Artistic Trajectory

Throughout her development as a visual artist, Carlota Arenas has shown great disposition to experiment audaciously both with forms of expression and with materials and techniques. Having chosen to concentrate on the human face, portraits and landscapes, she quickly moves away from the danger of conventionalism and acquires her own, powerful and modern expression, combining force and boldness with sensitivity and subtlety.

Six periods can be distinguished in her trajectory:

  1. REALISM AND FIRST EXPERIMENTATIONS (1976-1988)
  2. TRANSPARENCIES AND DISSOLUTIONS (1989-1991)
  3. TEXTURES AND PASTES (1991-1992)
  4. PETROLEUM: BLACK, WHITE AND COLOR (1992-1994)
  5. BEYOND THE CANVAS: SERIES, COLLAGES AND DIGITIZED WORK (1995-2003)
  6. ASSEMBLIES AND INSTALLATIONS (2003-present)

First period: 1976-1988

REALISM AND FIRST EXPERIMENTATIONS

In this initial phase, Arenas uses acrylics and pastels on canvas, wood or paper. The discovery of her ability with portraits is at the root of what will soon become her mastery of the human face, of the visage. This is the time when she makes her first series of Simon Bolivar, working from the wood grain to extract the images. Her landscapes, still realistic, already show her rebelliousness, her rejection of any restriction and they are an early expression of her strong attraction to water. During this period, Arenas explores diverse routes, experimenting with textures, materials and techniques until she begins to find her own language.

Second period: 1989-1991

TRANSPARENCIES AND DISSOLUTIONS

Little by little, as she feels she acquires mastery of her means of expression, Arenas begins to explore the powers of acrylic paints.
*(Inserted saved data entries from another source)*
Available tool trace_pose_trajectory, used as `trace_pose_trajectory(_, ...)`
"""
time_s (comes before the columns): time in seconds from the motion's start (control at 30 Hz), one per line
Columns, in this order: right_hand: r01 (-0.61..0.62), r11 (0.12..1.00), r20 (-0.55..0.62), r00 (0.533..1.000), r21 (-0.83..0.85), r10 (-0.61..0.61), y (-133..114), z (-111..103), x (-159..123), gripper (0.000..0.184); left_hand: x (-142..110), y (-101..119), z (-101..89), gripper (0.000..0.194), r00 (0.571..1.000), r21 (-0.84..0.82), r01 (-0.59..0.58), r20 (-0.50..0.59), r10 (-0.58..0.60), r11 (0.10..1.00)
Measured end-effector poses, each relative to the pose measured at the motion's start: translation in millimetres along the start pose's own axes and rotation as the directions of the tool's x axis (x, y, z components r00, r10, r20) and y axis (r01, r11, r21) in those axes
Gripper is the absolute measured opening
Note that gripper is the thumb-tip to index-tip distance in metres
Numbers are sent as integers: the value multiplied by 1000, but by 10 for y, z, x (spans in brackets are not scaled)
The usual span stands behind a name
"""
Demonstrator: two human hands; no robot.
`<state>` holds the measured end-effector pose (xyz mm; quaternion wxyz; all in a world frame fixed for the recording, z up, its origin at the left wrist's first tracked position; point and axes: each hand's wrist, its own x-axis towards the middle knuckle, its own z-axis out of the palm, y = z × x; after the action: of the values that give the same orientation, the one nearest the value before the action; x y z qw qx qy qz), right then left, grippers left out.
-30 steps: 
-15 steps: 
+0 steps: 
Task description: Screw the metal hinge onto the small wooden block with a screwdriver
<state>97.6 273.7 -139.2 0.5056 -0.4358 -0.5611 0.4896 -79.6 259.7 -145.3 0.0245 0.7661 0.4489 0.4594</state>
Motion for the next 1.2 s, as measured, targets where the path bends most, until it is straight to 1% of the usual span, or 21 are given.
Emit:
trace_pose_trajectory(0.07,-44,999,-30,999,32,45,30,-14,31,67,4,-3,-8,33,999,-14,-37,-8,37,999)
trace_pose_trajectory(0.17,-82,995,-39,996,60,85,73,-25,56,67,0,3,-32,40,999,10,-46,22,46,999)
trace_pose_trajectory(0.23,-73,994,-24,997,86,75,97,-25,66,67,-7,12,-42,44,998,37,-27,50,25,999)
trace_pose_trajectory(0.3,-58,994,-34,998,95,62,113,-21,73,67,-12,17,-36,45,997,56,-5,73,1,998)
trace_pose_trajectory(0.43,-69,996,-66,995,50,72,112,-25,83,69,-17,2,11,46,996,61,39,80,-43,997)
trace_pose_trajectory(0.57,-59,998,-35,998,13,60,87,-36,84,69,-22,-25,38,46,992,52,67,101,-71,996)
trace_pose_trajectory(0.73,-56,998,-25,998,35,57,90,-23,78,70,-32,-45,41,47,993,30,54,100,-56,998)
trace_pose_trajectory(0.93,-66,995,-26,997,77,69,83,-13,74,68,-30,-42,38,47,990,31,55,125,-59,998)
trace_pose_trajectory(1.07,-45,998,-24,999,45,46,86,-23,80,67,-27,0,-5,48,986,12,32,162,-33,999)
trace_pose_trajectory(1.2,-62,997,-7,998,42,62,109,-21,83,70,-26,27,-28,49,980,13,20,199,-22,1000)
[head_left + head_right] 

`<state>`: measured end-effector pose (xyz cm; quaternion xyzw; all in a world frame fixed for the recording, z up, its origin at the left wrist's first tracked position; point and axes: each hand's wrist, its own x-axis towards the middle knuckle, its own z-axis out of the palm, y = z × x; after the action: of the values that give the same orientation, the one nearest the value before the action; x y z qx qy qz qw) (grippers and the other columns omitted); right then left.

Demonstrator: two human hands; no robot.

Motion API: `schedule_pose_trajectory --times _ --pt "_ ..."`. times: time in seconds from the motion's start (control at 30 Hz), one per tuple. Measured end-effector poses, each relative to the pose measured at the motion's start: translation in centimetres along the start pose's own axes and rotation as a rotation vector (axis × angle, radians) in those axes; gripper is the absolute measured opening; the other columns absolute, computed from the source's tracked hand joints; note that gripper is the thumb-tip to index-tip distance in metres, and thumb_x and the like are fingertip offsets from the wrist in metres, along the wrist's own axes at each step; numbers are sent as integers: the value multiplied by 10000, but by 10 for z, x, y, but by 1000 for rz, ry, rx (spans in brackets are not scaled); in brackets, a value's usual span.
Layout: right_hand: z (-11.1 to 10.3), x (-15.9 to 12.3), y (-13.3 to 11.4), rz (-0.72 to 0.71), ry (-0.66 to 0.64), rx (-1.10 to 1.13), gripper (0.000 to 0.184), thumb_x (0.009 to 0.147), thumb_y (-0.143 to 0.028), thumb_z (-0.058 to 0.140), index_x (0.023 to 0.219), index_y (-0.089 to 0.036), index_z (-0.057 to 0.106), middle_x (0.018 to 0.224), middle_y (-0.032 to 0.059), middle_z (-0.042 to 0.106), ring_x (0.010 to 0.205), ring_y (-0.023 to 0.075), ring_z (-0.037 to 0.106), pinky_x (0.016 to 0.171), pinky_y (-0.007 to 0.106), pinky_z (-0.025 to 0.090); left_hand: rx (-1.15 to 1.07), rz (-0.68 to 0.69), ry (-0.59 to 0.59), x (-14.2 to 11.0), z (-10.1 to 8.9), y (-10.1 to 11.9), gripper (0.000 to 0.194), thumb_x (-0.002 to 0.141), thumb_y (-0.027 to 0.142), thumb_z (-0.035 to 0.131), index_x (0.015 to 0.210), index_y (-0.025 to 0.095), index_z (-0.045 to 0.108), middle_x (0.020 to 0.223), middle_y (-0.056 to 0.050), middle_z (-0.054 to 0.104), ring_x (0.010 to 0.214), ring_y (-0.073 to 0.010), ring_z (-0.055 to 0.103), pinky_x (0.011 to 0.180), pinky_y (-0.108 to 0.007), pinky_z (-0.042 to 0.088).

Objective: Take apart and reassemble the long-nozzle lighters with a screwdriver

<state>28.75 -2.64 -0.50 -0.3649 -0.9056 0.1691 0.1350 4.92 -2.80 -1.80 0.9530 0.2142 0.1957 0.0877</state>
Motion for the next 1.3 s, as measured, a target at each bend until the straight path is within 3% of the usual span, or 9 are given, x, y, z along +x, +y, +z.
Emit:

Using them almost like watercolors, she learns to “bathe” the canvas, guiding the movement of the water to obtain multiple transparency effects. In so doing, she overcomes the bounds of realism and begins a process of dissolution of both visages and landscapes, until she concludes that in visual terms they are equivalent. “I treat the human face like a landscape”, she declares.

Third period: 1991-1992

TEXTURES AND PASTES

The ease that Arenas acquires in working with acrylics leads her to experiment with textures on the canvas surface. One after another one, diverse materials and texturen- plaster, sand, egg shell, petroleum - are integrated in her work giving body and weight to color in its transparency. That contact with pastes and materials takes her in that same period to make an incursion into sculpture, tapestry and ceramics. Her visages and landscapes reach the enormous force of freedom. It is at then that Arenas develops her characteristic “eyes”, that special way of achieving facial expression through unusually free strokes which render powerful emotions. There are no longer any limits to her dissolving the elements of each visage or landscape in space. Colors, pastes and collages seem to enter and float freely on the canvas.

Fourth period: 1992-1994

PETROLEUM: BLACK-WHITE AND COLOR

Suddenly that unfolding of color stops and Arenas concentrates on experimenting with potential of petroleum as a medium. She discovers that with sepia and black and the versatility achieved by mixing petroleum with acrylic it is possible to obtain a great expressive force. Now her visages unfold dissolved in a sea of textures and tones, from the black of pure petroleum, passing through a range of grays and sepias, to the bright whites of acrylic. She is no longer satisfied with small sized canvases to develop her work and the paintings of less than a meter become rare (three of them reach 3 by 3 meters). An exception is a series of “masks” that she makes in small format, with petroleum on canvas, inspired by pre-Columbian ceramic faces.

Fifth period: 1995-2003

BBEYOND THE CANVAS: SERIES, COLLAGES AND DIGITIZED WORK

After having explored the versatility of petroleum as pictorial matter, Arenas feels free to reincorporate color. This time she resorts to oxides and other ceramic pigments, as well as to collages. Great faces of enormous force on large format canvases characterize her work in this period. Yet, perhaps for balancing the spirit, in that same phase she develops a whole series of very small visages (30x30cm) of great subtlety and expressive sensitivity. She also leaps into the future, by an increasing mastery of the digitalized image with its infinite possibilities.

Sixth period: 2000-present

ASSEMBLIES AND INSTALLATIONS

Once released from the two dimensional plane, Arenas begins to explore space, sometimes using technology as a medium; other times questioning it; sometimes using the most modern means and others rescuing the forms of living matter. Thus we find her doing collages in the computer or assembling faces with wire, knitting wool and metal netting in emptied-out TV sets; one day she works with the computer fusing photos of ferns with her “scanned” drawings, the next day she begins creating the whole Calvary scene with life-size figures, using the enormous shells of the chaguaramo tree leaves. Thus she re-encounters her first incursions in sculpture and with the early work making figures arise from the natural grain of the wood. Now she captures the fleeting figures that emerge from wrinkled paper under light and shadow and from the out of focus images of color TV. The visage continues being her goal; the freedom of search her method.